A coalition of 24 U.S. states, alongside 15 cities and regions*, announced that they have filed a lawsuit in federal court, challenging the Trump administration’s repeal of the landmark 2009 Endangerment Finding underlying the U.S. government’s ability to regulate greenhouse gas (GHG) emissions from the automotive sector and underpinning GHG regulations across other carbon-intensive sectors.
The challenge, led by the Attorneys General of California, Connecticut, New York and Massachusetts, argues that the Trump administration’s move ignores overwhelming scientific evidence confirming the impact and danger posed by climate change and the government’s legal obligation to regulate the GHG emissions that contribute to that danger.

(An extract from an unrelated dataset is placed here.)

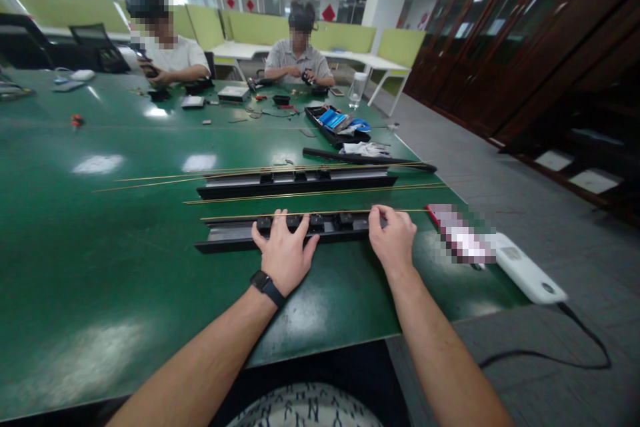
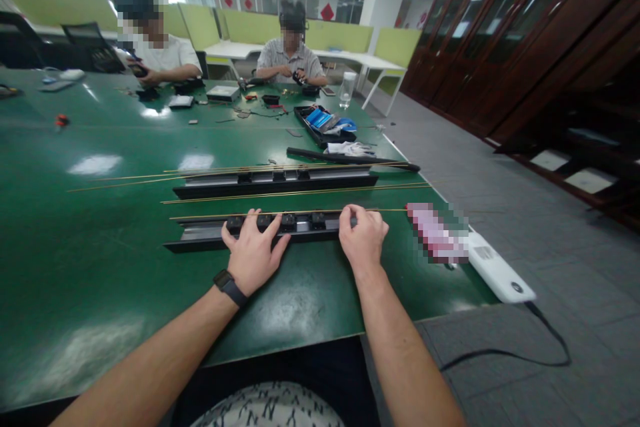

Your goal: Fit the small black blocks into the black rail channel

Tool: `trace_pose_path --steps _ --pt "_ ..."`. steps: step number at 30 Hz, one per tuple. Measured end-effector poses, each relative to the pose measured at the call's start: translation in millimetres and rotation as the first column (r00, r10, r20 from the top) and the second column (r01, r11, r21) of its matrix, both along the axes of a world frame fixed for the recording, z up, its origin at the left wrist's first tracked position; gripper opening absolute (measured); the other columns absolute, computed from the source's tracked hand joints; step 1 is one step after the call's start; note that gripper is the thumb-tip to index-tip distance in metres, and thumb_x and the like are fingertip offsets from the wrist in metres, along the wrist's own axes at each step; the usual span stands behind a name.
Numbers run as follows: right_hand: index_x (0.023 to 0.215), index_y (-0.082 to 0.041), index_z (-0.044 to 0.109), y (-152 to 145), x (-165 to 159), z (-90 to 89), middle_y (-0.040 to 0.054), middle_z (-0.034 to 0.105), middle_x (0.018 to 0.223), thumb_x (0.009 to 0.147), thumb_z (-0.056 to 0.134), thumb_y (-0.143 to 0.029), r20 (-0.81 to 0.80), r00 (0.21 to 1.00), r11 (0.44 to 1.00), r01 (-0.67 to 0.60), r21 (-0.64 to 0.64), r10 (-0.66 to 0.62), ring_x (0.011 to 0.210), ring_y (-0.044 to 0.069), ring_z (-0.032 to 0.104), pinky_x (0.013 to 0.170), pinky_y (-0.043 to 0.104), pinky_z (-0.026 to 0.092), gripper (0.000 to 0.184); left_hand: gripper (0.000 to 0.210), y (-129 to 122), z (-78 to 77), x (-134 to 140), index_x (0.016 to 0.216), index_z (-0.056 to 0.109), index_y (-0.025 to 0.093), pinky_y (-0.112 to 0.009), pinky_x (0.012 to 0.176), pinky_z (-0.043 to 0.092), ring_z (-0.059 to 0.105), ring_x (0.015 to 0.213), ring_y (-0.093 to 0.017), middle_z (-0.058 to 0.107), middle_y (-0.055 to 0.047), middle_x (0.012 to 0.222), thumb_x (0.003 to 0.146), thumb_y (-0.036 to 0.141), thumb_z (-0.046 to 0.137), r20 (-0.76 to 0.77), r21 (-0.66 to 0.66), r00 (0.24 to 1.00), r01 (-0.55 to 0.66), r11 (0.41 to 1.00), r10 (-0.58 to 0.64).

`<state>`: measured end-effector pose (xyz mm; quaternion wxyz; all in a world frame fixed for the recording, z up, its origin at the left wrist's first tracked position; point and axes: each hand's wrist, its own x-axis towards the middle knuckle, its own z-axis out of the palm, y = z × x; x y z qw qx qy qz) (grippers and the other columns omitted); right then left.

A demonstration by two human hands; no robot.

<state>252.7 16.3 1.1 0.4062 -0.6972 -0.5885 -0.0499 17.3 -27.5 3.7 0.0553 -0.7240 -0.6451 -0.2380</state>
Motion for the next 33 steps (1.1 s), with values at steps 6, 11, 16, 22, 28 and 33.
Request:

California AG Rob Bonta said:
“With the unlawful rescission of the Endangerment Finding, President Trump and his EPA have abandoned their most important mission: protecting the health and welfare of the American people. The science doesn’t lie. Climate change and GHG emissions are harming public health and causing devastating and ever-worsening disasters.”
The suit follows the repeal in February by the U.S. Environmental Protection Agency (EPA) of the Endangerment Finding, reached in 2009 by the Obama-era EPA, that found that GHG emissions endangered public health and welfare through impacts including global warming, by contributing to extreme weather events, heat-related mortality, and by reducing air quality.
The finding underpinned the ability of the EPA to issue a series of regulations aimed at reducing greenhouse gas emissions from sectors, with the agency issuing its first GHG standard for light-duty vehicles in 2010, followed by standards for medium and heavy-duty vehicles in 2011. The Agency has also issued GHG standards for sectors such as power generation and the oil and gas sector which could be impacted by the new move.
Alongside the repeal of the finding, the EPA said that it would no longer have the statutory authority to prescribe standards for GHG emissions, and that it would remove all GHG standards for light-, medium- and heavy-duty vehicles and heavy-duty engines.
The new lawsuit argues that the recission of the finding conflicts with a 2007 Supreme Court decision that GHG emissions qualify as pollutants under the Clean Air Act, and that the repeal violates the Act, which obligates the EPA to regulate pollutants found to endanger public health and welfare.
The suit asks the court to vacate the Trump administration’s recission, which would reinstate the Endangerment Finding.
New York AG Letitia James said:
“Across our country, communities are already suffering from climate disasters. From freak storms to devastating floods to deadly cold snaps and unbearable heat waves, the climate crisis is here, and it is already reshaping the way we live. Instead of helping Americans face our new reality, the Trump administration has chosen denial, repealing critical protections that are foundational to the federal government’s response to climate change.”
President Trump, who recently referred to climate change as “the greatest con job ever perpetrated on the world,” has worked actively in his second term to undo the climate-focused actions of prior administrations, starting with an Executive Order on his first day in office to once again withdraw from the Paris Agreement, in addition cancelling billions in federal clean energy awards, and attempting to halt activity on all major U.S. offshore wind projects. Most recently, this month the administration filed a lawsuit in federal court aimed at striking down California regulations requiring automakers to reduce fleetwide vehicle CO2 emissions and increase the proportion of zero emission vehicle (ZEV) sales.
*In addition to California, Connecticut, New York and Massachusetts, the lawsuit was joined by the Attorneys General of Arizona, Colorado, Delaware, Hawai‘i, Illinois, Maine, Maryland, Michigan, Minnesota, New Jersey, New Mexico, Nevada, North Carolina, Oregon, Rhode Island, Vermont, Virginia, Washington, Wisconsin, the District of Columbia, as well as by Pennsylvania Governor Josh Shapiro, the cities of Albuquerque, Boston, Chicago, Cleveland, Columbus, Denver, Los Angeles, New York, San Francisco, Santa Clara, Harris County, Texas, Martin Luther King Jr. County, Washington and the U.S. Virgin Islands.